Tritium tubes are a self-powered illumination system in which microscopic borosilicate glass tubes (typically 1-3 mm long, 0.4-0.6 mm diameter) are filled with low-pressure tritium gas and coated internally with a phosphor. Tritium is a radioactive isotope of hydrogen with a half-life of ~12.3 years; it emits low-energy beta particles (electrons) which cannot penetrate the glass tube but do excite the phosphor coating, causing it to glow continuously and without charging from light. The result is a watch that is readable in absolute darkness, all night, every night, for roughly 25 years, without ever needing to be exposed to ambient light first.
The technology was developed by mb-microtec AG, a small Swiss company in Niederwangen just outside Bern, founded in 1969. mb-microtec's commercial product is sold under the trademark trigalight. The company is the dominant supplier of tritium tubes for the watchmaking industry; competing tube production exists at Traser's in-house facility and at a small number of US and Israeli defence-related suppliers, but mb-microtec's civilian-export tubes account for the bulk of the wristwatch market. The current "trigalight" tube design has been in serial production since ~1989.

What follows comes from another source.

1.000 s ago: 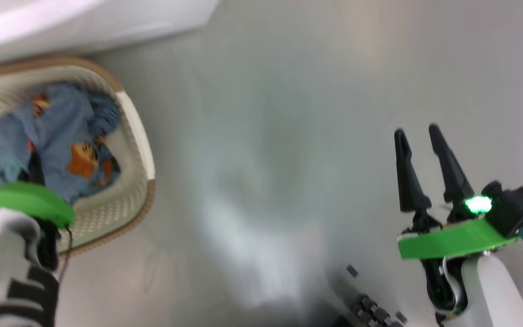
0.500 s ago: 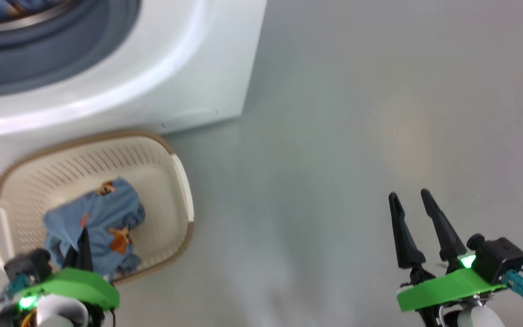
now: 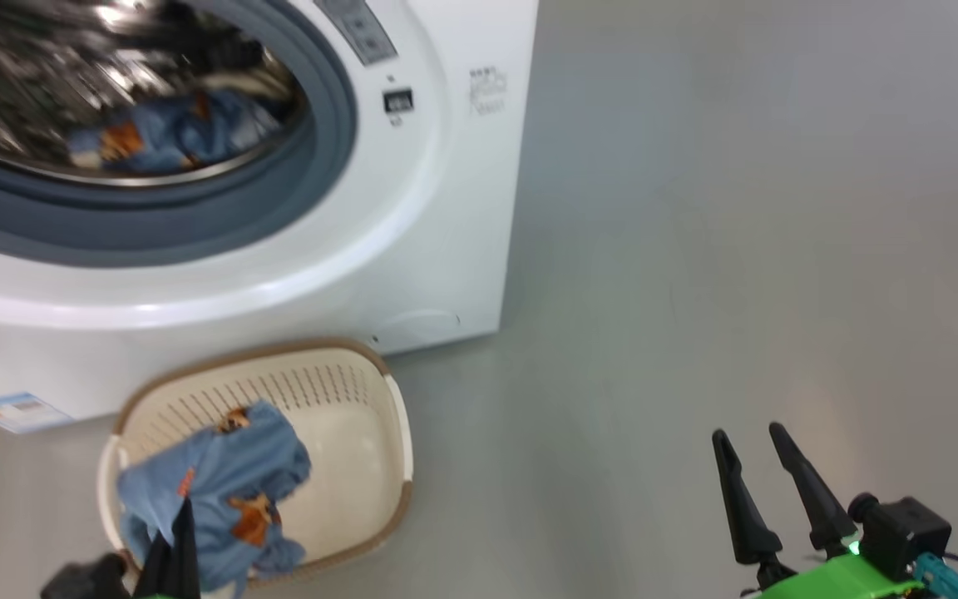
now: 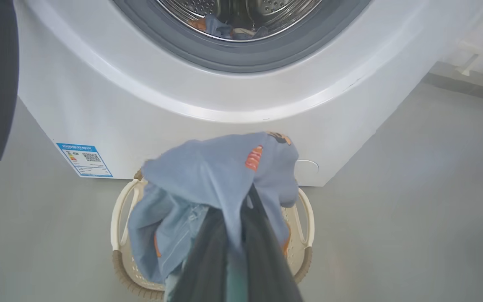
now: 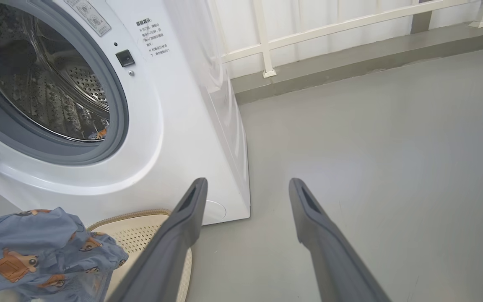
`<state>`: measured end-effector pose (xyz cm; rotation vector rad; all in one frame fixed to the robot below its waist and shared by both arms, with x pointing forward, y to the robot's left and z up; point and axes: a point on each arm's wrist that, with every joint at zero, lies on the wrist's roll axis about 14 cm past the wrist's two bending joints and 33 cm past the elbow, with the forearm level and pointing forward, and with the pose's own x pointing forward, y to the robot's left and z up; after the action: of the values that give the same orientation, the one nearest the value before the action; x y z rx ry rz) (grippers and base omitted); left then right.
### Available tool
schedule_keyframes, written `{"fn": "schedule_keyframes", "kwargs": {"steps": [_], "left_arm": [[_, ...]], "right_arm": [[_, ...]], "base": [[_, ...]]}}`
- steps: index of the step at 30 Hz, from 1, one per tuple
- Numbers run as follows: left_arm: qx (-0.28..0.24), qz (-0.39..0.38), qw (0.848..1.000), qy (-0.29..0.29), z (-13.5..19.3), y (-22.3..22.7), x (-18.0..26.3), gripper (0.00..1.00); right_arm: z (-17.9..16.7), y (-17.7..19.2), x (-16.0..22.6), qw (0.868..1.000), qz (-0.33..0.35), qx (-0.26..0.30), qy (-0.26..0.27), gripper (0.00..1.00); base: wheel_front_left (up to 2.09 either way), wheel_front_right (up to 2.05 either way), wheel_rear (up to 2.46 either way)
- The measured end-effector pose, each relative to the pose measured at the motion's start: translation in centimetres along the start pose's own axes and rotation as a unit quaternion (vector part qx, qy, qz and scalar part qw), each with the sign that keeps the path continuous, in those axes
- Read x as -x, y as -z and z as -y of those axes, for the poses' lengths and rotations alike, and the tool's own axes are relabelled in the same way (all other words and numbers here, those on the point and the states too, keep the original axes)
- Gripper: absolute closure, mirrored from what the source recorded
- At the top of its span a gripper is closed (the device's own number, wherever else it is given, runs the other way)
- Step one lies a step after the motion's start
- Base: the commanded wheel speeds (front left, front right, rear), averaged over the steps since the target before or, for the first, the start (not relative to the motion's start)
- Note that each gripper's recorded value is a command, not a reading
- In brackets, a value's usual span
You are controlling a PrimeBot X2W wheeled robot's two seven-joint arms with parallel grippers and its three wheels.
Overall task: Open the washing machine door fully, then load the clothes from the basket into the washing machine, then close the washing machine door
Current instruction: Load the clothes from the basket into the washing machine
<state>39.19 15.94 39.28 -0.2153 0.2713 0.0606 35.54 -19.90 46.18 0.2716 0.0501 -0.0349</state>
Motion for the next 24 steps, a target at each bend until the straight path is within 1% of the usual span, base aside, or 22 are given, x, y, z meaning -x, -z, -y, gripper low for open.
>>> {"fn": "schedule_keyframes", "kwargs": {"steps": [1,7,11,14,17,24], "left_arm": [[0.000,0.000,1.000,0.000,0.0,0.0,0.0,1.00],[-0.008,0.048,0.999,-0.001,0.5,-2.8,3.1,1.00],[-0.007,0.067,0.998,-0.016,-0.2,-3.7,5.3,1.00],[-0.004,0.098,0.995,-0.026,-0.6,-5.4,6.5,1.00],[-0.001,0.126,0.991,-0.033,-0.9,-7.0,7.7,1.00],[-0.002,0.161,0.986,-0.043,-1.7,-8.6,10.0,1.00]], "right_arm": [[0.0,0.0,0.0,1.000,0.000,0.000,0.000,0.00],[-1.1,-0.9,1.3,1.000,0.014,0.000,-0.020,0.00],[-1.4,-1.0,2.5,1.000,0.016,0.000,-0.027,0.00],[-1.7,-1.2,3.1,0.999,0.021,0.000,-0.034,0.00],[-2.1,-1.9,3.3,0.999,0.032,0.001,-0.041,0.00],[-2.7,-2.6,3.8,0.998,0.046,0.001,-0.052,0.00]], "base": [[0.00,0.00,0.00],[0.00,0.00,0.00],[0.00,0.00,0.00],[0.00,0.00,0.00],[0.00,0.00,0.00],[0.00,0.00,0.00]]}}
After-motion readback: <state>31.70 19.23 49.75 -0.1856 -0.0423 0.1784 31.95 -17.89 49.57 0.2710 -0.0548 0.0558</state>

"Super-LumiNova fades. Tritium does not. After 8 hours under a sleeve, the tritium watch glows; the Super-LumiNova watch does not. That is the entire case for choosing tubes."- Marathon Watch military-supply specification commentary
The advantage over Super-LumiNova is continuous brightness. Super-LumiNova requires light exposure to "charge"; once charged, it glows brightly for the first 30 minutes, then dims gradually over 6-8 hours. Tritium tubes glow at a fixed brightness (lower than freshly-charged Super-LumiNova) continuously, day or night, for years. For military, law-enforcement, and emergency-services use, where a watch may be in a pocket or under a sleeve for hours before being needed, the tritium system is meaningfully more useful. The trade-off: the tubes glow at a fixed lower intensity than freshly-charged Super-LumiNova, so a tritium watch under a strong UV charge looks dimmer than a Super-LumiNova watch in the first minute after charging.

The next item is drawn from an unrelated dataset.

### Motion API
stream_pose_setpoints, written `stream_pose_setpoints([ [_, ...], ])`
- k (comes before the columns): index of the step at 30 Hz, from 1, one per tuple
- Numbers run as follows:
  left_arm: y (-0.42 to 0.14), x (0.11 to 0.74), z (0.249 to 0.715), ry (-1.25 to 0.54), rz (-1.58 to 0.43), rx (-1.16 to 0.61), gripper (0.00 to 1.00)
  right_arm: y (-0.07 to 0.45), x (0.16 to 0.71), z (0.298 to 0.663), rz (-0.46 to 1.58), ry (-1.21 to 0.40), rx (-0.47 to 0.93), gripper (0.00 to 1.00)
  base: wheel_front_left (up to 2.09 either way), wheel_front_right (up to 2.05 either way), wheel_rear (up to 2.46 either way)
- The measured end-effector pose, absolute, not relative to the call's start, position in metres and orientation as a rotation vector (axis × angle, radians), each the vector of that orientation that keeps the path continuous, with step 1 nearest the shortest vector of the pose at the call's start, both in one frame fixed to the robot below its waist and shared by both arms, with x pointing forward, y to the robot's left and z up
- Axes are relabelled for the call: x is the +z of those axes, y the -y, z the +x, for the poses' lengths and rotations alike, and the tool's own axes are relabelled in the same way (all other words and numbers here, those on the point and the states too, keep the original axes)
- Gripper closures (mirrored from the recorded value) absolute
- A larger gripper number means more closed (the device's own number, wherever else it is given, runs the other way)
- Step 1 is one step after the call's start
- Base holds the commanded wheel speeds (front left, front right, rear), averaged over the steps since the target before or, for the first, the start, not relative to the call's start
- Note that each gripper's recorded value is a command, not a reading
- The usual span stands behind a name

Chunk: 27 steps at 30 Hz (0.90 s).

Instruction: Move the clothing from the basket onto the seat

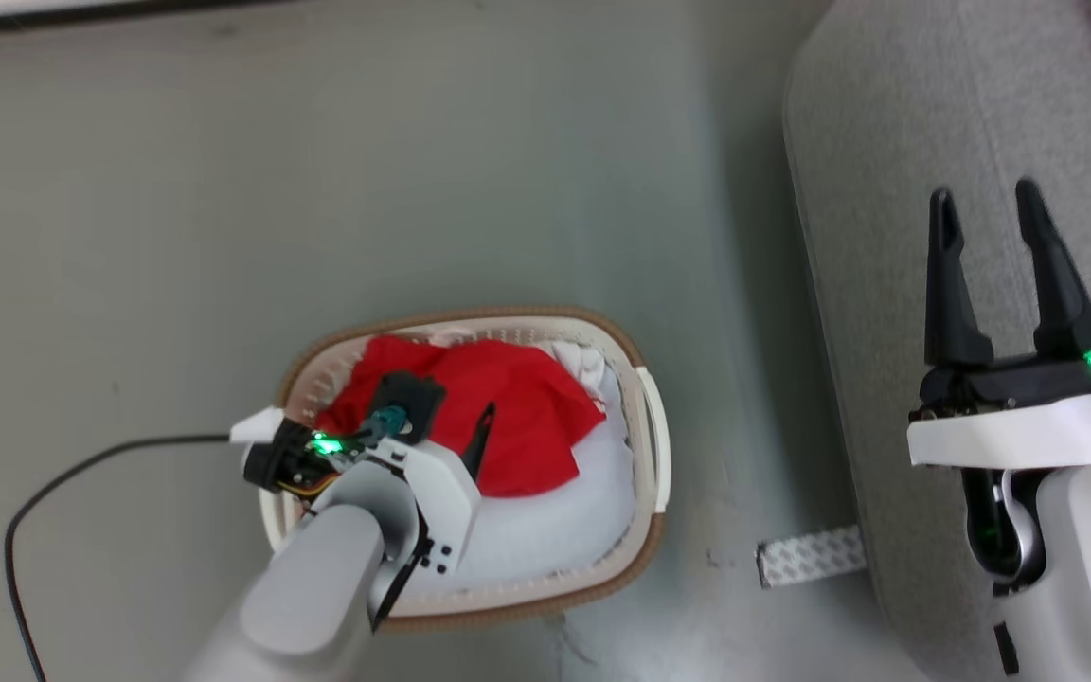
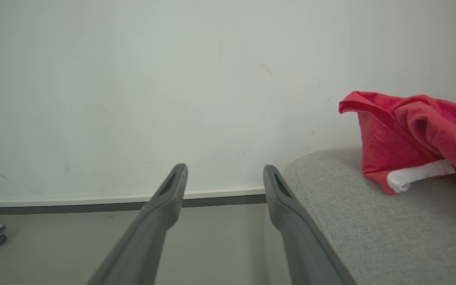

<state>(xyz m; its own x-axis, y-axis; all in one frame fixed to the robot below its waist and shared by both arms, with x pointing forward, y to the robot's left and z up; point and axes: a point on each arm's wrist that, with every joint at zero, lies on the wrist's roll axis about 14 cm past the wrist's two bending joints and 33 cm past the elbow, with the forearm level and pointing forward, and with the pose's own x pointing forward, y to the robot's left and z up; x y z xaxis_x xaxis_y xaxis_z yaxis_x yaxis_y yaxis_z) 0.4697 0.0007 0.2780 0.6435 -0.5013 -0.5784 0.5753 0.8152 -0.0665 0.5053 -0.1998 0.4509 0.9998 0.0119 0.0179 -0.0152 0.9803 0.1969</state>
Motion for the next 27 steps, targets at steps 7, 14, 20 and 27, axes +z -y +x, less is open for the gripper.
stream_pose_setpoints([
  [7,0.004,0.206,0.466,-0.790,0.202,-0.667,0.00,0.199,0.429,0.525,0.183,0.004,0.030,0.00,0.00,0.00,0.00],
  [14,0.003,0.151,0.470,-0.903,0.256,-0.674,0.00,0.196,0.401,0.534,0.171,-0.027,0.047,0.00,0.00,0.00,0.00],
  [20,-0.006,0.112,0.475,-0.968,0.299,-0.657,0.00,0.188,0.389,0.540,0.175,-0.030,0.075,0.00,0.00,0.00,0.00],
  [27,0.001,0.095,0.465,-0.991,0.318,-0.710,1.00,0.202,0.377,0.524,0.176,-0.078,0.027,0.00,0.00,0.00,0.00],
])
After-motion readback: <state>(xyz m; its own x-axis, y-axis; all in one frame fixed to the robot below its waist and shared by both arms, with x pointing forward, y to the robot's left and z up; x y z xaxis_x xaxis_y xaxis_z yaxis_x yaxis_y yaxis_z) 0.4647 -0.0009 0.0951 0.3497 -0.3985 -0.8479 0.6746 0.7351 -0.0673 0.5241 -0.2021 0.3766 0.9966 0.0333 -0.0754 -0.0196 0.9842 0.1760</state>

The "T100" and "T25" markings seen on dials of tritium-tube watches indicate the total radiation activity of the tubes. T100 means the tubes contain a total of 1.0 GBq (gigabecquerels) of tritium, the maximum civilian export limit per watch under the IAEA tritium-handling standard. T25 means 0.25 GBq, used on smaller dials, watches with fewer/smaller tubes, or for jurisdictions with stricter import limits. Both are well below any radiation-exposure threshold; the energy of tritium's beta decay is so low that it cannot penetrate the watch crystal, glass tube wall, or even a sheet of paper. The tritium's effects are entirely on the phosphor inside the tube; no radiation escapes the watch.

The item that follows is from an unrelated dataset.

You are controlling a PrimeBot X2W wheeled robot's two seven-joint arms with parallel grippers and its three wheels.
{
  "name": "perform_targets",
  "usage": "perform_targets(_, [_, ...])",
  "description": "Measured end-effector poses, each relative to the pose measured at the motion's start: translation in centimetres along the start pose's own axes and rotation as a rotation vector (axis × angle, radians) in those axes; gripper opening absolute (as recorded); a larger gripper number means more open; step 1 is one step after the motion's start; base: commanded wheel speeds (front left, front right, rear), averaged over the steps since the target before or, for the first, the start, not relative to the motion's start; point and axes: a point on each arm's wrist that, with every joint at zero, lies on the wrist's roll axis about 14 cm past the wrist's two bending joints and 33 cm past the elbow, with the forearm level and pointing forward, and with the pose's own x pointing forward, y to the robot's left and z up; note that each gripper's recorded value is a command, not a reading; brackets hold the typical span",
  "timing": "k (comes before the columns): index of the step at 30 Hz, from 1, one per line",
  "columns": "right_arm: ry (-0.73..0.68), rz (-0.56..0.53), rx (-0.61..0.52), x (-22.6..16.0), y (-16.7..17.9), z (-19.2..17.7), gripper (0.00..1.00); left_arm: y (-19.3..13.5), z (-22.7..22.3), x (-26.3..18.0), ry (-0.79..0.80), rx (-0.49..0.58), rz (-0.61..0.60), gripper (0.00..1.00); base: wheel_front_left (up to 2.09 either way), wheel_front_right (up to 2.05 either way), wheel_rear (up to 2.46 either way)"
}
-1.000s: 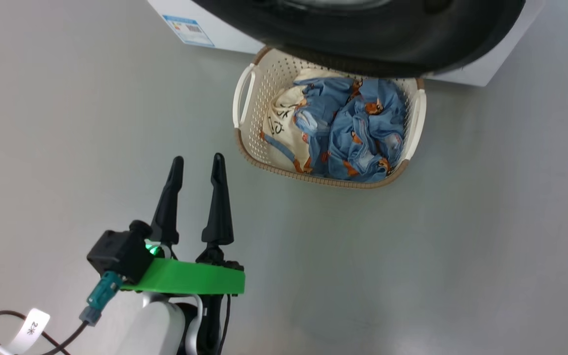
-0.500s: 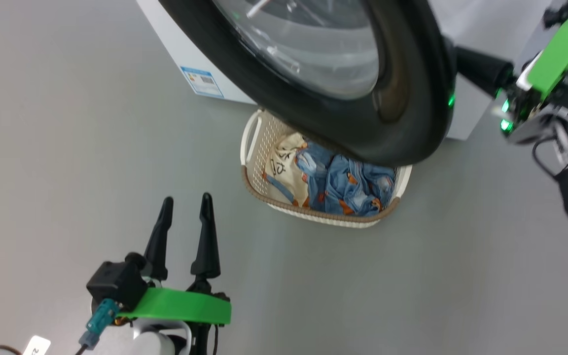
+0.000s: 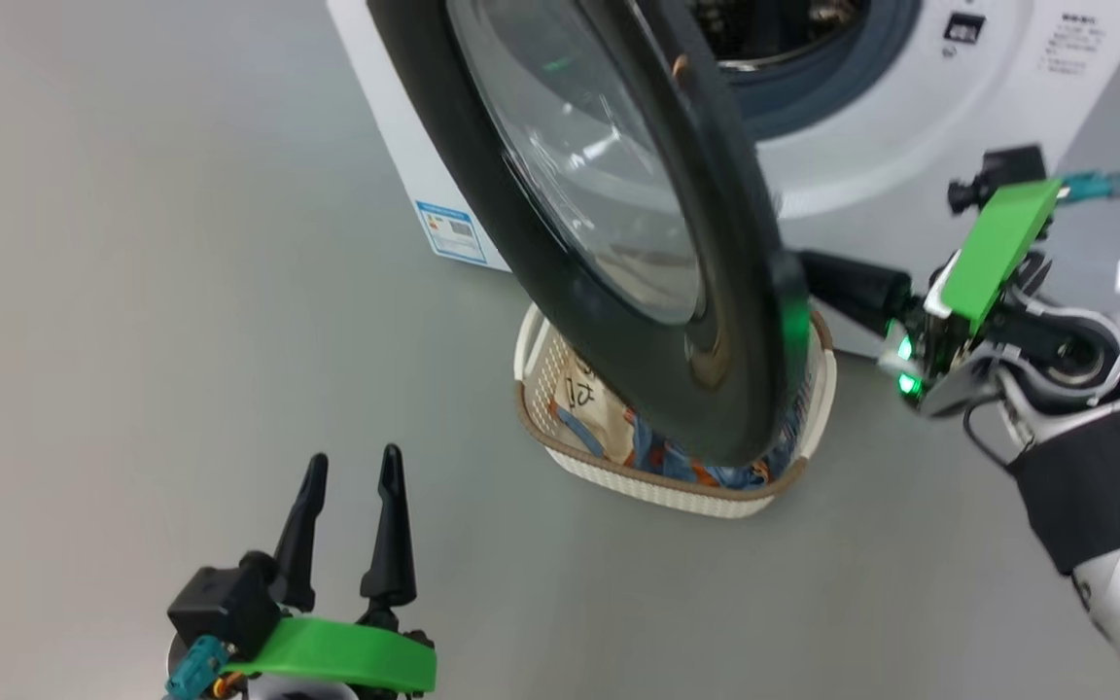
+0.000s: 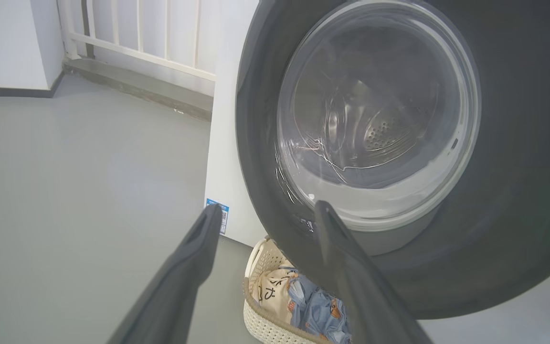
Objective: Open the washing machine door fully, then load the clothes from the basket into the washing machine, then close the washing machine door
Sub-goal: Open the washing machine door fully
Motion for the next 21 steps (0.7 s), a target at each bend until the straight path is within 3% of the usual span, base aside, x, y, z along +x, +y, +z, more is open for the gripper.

In serial production, tritium tubes appear primarily on military, professional, and tool-watch references. Ball Watch Company uses them across its full catalogue (Engineer Hydrocarbon, Trainmaster, Roadmaster) and is the largest civilian buyer; Luminox built its brand around tritium tubes from the early 1990s and supplies US Navy SEAL teams; Marathon Watch Company supplies the US, Canadian, and German military with tritium-tube field watches; Traser uses an in-house "trigalight" technology with similar specifications; Sinn uses tritium tubes on selected mission-specific references such as the EZM 9 marine pilot. Total industry volume is in the hundreds of thousands of tritium-tube watches per year, mostly in the sub-CHF 1,500 military and professional segment.
The visible signature of a tritium-tube dial is recognisable: tubes appear as raised cylindrical glow points on the markers and hands, with a uniform low-intensity glow in any darkness. The tubes are typically green (the standard phosphor) but mb-microtec offers blue, orange, and yellow tubes for varying applications; multi-colour dials (e.g. blue hour markers, green minute hand, orange seconds) are a common Ball Watch signature. Modern hybrid designs combine tritium tubes (continuous baseline glow) with Super-LumiNova fill (high initial brightness when charged); these "best-of-both" dials appear on selected Marathon and Sinn references.